Exercise objective — Lines containing the word "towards" are to be copied from the data below.

Items from a dataset:

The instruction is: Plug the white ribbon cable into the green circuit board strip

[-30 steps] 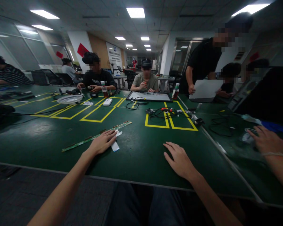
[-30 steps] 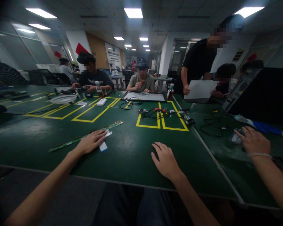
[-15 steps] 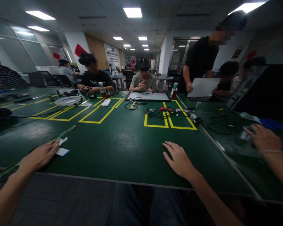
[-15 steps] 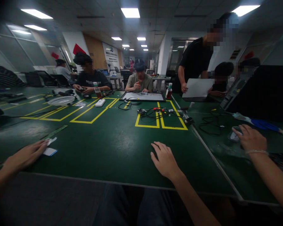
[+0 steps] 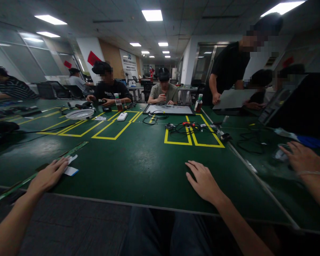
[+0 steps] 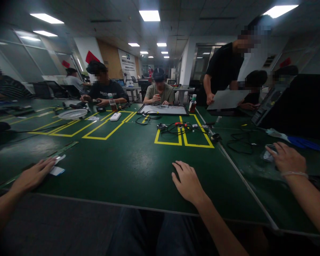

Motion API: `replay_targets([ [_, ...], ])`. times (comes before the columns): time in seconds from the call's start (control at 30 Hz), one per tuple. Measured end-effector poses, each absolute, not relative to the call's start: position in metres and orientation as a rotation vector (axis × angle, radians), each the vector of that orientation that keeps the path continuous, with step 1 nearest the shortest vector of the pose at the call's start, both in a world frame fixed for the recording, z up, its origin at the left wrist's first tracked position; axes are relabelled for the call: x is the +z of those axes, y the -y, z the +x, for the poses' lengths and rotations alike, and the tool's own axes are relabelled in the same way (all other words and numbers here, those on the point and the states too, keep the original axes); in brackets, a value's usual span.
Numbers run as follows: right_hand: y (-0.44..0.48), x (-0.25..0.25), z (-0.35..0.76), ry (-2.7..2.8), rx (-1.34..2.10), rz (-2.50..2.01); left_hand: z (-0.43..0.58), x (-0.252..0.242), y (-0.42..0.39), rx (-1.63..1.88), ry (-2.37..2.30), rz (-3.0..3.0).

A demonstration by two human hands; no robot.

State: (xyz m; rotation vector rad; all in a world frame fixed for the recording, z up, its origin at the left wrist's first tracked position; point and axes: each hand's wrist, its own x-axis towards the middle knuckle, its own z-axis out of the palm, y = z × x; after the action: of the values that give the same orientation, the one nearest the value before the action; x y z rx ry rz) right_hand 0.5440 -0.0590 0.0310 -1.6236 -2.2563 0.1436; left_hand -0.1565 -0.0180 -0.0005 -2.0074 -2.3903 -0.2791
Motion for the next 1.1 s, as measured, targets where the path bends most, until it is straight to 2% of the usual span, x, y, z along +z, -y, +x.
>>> replay_targets([
  [0.4,0.060,0.032,0.544,2.257,0.179,-1.642,-0.100,0.019,0.045,-0.218,2.560,-1.581],
  [0.6,0.060,0.033,0.544,2.263,0.187,-1.652,-0.116,0.002,0.032,-0.399,2.356,-1.852],
  [0.83,0.061,0.033,0.545,2.262,0.207,-1.667,-0.133,-0.011,0.018,-0.302,2.395,-1.923],
  [1.1,0.061,0.035,0.542,2.263,0.167,-1.647,-0.132,0.004,0.020,-0.217,2.419,-1.859],
])
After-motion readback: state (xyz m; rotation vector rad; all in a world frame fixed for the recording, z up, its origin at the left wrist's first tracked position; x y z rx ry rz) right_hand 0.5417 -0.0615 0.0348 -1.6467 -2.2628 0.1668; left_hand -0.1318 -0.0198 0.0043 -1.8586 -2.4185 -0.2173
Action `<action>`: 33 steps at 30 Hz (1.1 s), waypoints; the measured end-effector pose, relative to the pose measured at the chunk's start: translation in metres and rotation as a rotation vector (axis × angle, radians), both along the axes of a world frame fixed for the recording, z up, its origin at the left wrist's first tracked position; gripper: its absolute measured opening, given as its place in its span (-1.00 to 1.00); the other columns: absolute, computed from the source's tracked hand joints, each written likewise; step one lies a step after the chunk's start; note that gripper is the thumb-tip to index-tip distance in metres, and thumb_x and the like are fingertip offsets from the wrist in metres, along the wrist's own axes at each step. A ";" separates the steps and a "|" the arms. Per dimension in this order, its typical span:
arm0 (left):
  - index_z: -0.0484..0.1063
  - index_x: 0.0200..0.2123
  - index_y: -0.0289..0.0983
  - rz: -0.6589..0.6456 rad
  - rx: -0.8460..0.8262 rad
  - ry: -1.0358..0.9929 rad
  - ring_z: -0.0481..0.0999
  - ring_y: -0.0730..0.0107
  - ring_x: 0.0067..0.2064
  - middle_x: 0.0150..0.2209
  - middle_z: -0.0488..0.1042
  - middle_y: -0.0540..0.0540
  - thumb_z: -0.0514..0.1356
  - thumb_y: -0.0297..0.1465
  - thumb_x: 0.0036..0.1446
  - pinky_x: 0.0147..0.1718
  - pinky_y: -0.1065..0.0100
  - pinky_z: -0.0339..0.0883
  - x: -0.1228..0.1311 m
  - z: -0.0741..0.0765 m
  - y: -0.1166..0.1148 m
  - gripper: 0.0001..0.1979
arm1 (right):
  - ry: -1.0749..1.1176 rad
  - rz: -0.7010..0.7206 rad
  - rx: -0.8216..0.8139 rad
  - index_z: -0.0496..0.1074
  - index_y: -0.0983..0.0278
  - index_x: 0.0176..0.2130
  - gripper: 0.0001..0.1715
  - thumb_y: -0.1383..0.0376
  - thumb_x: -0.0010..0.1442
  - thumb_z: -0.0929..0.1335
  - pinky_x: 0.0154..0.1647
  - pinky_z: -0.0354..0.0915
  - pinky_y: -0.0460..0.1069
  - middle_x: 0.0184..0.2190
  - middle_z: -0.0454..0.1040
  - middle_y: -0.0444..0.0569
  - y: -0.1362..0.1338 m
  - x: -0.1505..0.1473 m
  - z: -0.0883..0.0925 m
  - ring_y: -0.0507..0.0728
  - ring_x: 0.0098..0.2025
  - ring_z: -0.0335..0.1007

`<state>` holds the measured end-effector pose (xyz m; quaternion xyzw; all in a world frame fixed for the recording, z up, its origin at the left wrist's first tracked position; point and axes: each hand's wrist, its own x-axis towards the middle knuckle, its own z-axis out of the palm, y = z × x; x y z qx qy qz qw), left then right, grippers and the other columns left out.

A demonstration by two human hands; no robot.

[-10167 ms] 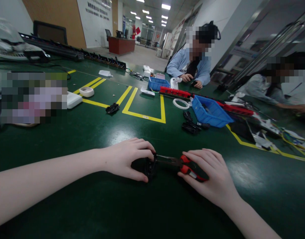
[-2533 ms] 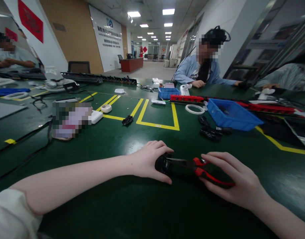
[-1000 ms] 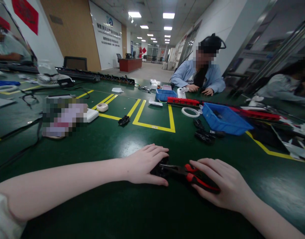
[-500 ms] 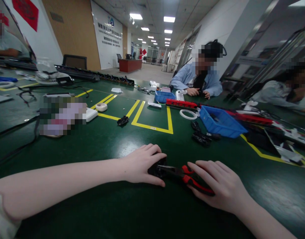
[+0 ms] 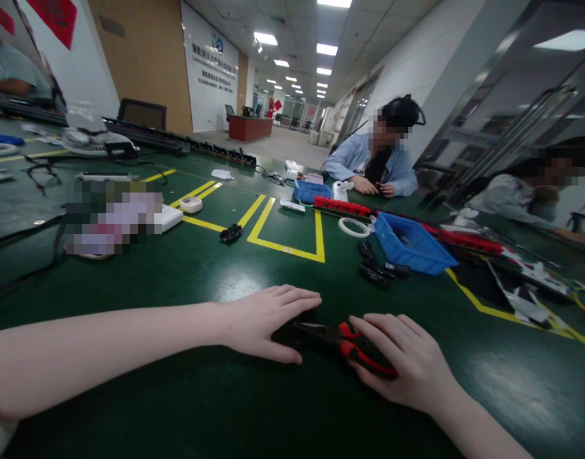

Written solution —
State: (xyz m; rotation vector rad; all in a world frame fixed for the recording, z up, its origin at the left wrist's first tracked position; point and axes: each hand's wrist, its own x-axis towards the middle knuckle, its own z-axis out of the palm, y = z × x; after the action: of the values that give the same orientation, the one nearest the value before the action; x y z rx ry rz) right_hand 0.5440 -0.0590 0.0310 -1.6236 -2.2563 0.1436; left_hand -0.1565 -0.0180 -0.0005 -2.0074 -2.3903 -0.2791
`<state>` holds the measured end-effector pose (xyz m; quaternion xyzw; all in a world frame fixed for the recording, z up, its origin at the left wrist's first tracked position; point and axes: each hand's wrist, its own x-axis towards the middle knuckle, its own z-axis out of the palm, y = z × x; x y z qx qy qz qw), left then right, grippers and the other columns left out.

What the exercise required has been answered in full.